GOAL OF THE EXERCISE: Only a slice of the listing below is wanted. Retype the lines from the one containing "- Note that" through the one containing "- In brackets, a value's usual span", exactly, both ends included.

-*-*-

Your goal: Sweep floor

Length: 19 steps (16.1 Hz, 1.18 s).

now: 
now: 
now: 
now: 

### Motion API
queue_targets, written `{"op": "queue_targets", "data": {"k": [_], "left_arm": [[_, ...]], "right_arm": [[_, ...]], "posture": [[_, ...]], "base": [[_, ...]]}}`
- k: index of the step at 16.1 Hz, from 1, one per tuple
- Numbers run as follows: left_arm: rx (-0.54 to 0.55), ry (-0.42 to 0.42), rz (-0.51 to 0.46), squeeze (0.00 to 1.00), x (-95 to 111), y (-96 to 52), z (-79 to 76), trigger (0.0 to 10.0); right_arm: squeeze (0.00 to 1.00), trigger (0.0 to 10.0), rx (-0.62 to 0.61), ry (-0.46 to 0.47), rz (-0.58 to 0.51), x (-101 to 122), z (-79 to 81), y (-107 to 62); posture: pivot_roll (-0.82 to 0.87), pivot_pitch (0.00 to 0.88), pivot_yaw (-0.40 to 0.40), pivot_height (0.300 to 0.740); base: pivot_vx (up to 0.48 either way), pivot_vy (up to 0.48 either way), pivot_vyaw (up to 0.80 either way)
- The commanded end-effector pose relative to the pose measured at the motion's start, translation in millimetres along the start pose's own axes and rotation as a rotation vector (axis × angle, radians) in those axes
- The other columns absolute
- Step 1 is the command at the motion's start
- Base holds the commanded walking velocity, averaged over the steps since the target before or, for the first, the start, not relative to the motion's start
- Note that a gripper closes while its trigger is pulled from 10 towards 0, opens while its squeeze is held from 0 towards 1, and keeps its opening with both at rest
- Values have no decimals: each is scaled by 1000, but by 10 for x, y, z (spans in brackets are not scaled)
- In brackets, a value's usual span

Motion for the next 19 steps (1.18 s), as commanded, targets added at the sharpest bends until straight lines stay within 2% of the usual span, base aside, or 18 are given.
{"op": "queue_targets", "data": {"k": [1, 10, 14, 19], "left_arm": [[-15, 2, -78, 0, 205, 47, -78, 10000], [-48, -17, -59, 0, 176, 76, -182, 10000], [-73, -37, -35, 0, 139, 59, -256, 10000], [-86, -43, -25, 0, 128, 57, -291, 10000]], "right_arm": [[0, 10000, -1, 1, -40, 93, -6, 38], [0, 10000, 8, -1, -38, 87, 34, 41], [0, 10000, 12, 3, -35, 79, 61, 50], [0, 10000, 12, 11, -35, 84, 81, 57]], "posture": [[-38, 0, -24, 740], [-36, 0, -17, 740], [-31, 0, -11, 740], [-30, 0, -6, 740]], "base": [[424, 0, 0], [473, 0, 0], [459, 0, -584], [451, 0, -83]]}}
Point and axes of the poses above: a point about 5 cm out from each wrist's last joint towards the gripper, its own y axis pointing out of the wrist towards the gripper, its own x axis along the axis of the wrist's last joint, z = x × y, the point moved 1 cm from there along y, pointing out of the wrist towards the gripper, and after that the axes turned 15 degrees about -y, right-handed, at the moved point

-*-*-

EXERCISE OUTPUT:
- Note that a gripper closes while its trigger is pulled from 10 towards 0, opens while its squeeze is held from 0 towards 1, and keeps its opening with both at rest
- Values have no decimals: each is scaled by 1000, but by 10 for x, y, z (spans in brackets are not scaled)
- In brackets, a value's usual span

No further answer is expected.